初心者がスっと馬に乗れて、そのまま外乗に行けてしまうという方が、私にとっては驚異的なことで、高いハードルはすでにクリアーしたように思えたのだけど、彼女にとっては、浅い池に一歩足を踏み入れることの方が、はるかに困難なことだった。このように頭の中で作っているリアリティーとは、本当に人それぞれ違うのだろう。
ロニーにしても、危機状態にマインドをコントロールでき平常心を保てる人だ。しかし白人からの差別には精神的ブロックがある。多くの差別を受けている人たちには、同じ問題があるとは思うが、でも中には同じ黒人であっても、差別に心を曲げられていない人もいると思う。私は差別や逆境は簡単にクリアーできるものとは思っていない。超えられないハードルで苦しんでいる人に、無責任に「がんばればできるよ」と言う声をかけているのではない。

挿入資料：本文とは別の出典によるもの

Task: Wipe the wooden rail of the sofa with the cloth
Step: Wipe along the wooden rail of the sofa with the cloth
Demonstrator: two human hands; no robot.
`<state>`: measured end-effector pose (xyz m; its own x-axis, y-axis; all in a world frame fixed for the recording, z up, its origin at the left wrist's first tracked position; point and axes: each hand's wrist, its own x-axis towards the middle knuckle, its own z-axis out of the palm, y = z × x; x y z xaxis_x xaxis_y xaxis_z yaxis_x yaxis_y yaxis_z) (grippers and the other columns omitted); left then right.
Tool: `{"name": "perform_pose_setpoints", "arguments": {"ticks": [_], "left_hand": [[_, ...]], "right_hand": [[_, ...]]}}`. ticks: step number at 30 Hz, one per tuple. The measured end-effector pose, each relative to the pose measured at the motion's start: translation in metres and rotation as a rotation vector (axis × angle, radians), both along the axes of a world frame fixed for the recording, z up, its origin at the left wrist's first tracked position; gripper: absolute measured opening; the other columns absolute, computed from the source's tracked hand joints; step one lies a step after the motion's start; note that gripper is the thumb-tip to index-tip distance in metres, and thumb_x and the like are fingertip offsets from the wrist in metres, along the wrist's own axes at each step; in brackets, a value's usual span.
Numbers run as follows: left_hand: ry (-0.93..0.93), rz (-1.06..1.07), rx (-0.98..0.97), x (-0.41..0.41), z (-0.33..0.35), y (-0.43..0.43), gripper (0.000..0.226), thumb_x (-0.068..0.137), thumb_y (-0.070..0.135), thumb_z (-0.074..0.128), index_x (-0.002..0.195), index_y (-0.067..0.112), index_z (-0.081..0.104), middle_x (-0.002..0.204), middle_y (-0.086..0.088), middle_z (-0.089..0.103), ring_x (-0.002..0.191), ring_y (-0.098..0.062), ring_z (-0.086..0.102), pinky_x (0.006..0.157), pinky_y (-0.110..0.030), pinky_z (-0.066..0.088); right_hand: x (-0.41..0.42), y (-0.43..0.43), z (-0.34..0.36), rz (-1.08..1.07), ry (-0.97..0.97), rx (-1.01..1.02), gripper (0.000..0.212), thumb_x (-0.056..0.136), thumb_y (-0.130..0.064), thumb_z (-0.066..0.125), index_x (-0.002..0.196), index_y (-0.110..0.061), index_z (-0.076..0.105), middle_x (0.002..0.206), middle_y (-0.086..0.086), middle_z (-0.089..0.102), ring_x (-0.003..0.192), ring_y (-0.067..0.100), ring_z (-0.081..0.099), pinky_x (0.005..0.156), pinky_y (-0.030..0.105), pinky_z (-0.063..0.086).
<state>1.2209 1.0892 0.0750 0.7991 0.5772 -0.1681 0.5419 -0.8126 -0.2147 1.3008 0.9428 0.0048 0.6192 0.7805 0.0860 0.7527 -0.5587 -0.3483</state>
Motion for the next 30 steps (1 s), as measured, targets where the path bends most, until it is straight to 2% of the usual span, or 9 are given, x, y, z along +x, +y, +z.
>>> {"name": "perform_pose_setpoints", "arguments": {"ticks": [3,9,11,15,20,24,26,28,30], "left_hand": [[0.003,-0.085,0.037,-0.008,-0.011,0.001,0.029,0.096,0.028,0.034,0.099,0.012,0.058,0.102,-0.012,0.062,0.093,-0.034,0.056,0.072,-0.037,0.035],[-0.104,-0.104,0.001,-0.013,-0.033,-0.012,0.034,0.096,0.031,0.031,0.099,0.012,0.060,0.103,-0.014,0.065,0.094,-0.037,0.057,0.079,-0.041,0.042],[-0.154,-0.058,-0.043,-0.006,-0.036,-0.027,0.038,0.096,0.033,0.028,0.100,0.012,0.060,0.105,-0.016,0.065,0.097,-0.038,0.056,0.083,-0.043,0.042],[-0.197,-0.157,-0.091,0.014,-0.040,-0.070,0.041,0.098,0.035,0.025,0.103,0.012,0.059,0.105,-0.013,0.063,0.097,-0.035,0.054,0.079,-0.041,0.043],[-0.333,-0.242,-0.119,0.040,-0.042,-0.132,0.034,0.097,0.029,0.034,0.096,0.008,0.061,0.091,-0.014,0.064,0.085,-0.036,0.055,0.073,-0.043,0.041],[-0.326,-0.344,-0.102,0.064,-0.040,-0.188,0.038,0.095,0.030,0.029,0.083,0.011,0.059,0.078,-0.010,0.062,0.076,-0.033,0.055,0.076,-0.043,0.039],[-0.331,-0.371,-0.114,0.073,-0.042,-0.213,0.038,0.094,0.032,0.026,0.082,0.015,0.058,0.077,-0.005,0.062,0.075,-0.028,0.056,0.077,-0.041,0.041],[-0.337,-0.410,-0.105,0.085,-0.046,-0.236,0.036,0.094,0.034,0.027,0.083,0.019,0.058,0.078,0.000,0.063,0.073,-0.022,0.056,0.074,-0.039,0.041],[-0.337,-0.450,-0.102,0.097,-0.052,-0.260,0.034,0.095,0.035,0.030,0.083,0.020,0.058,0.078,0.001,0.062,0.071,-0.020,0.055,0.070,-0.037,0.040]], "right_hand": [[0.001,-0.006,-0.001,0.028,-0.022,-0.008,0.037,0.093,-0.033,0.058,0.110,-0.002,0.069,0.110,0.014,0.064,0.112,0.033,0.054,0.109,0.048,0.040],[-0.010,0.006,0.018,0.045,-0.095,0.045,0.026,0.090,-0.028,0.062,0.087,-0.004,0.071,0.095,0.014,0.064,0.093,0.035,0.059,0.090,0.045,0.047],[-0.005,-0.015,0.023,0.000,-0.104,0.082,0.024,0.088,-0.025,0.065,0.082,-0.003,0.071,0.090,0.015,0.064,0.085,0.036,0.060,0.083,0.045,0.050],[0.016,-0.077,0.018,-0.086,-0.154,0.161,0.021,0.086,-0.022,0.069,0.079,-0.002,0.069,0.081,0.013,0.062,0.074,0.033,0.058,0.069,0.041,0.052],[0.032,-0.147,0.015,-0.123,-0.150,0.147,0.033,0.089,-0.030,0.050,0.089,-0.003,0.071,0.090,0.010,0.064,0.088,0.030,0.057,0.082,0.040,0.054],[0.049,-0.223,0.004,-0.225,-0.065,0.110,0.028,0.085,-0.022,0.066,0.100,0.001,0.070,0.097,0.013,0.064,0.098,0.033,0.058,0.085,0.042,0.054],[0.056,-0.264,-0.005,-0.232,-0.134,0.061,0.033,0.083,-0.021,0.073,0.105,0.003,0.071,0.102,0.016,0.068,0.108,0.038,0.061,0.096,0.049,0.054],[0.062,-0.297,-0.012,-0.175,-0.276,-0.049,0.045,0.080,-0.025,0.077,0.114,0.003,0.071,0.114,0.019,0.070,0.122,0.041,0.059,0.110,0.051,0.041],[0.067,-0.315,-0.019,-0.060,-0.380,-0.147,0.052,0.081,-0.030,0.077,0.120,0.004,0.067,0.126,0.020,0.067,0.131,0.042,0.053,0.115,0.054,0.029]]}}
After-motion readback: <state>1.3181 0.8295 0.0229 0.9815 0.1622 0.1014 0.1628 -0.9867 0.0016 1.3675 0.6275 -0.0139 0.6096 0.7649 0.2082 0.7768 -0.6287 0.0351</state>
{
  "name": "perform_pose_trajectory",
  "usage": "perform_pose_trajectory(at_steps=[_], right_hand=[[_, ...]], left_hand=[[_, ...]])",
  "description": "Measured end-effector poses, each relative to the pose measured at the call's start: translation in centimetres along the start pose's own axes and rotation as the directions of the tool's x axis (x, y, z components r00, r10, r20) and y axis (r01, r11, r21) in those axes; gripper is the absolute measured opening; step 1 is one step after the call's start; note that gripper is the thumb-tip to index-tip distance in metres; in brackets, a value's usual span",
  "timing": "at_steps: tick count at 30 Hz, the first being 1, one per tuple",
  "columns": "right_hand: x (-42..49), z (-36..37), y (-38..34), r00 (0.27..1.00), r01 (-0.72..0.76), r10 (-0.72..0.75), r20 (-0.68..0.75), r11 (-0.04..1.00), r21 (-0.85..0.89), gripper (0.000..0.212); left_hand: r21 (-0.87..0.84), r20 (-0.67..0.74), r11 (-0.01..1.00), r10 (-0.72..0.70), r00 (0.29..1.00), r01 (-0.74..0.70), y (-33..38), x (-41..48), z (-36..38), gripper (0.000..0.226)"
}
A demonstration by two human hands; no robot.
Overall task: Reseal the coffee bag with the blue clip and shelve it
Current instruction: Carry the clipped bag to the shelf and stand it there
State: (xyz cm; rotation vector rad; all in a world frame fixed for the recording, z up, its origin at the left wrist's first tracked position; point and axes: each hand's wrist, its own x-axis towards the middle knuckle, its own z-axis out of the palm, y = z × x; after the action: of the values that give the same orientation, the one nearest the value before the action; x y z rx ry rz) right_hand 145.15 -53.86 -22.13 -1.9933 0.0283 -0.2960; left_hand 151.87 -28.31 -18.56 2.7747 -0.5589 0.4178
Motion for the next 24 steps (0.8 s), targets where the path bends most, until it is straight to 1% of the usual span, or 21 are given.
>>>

乗り越えるにはそれ相当の覚悟を持って、自分自身と闘う必要があると思いつつ、その上でリアリティーを変えるのは、やはり自分自身のマインドからワークすることで、現実を変える力が全ての人にあるものと信じている。“やればできる、思えばできる、現実は自分で変えられる”、これは特別に強かったり賢かったりする人だけでなく、古今東西、世界人類、ユニバーサルにどの人にも同じフォーミュラが当てはまると信じている。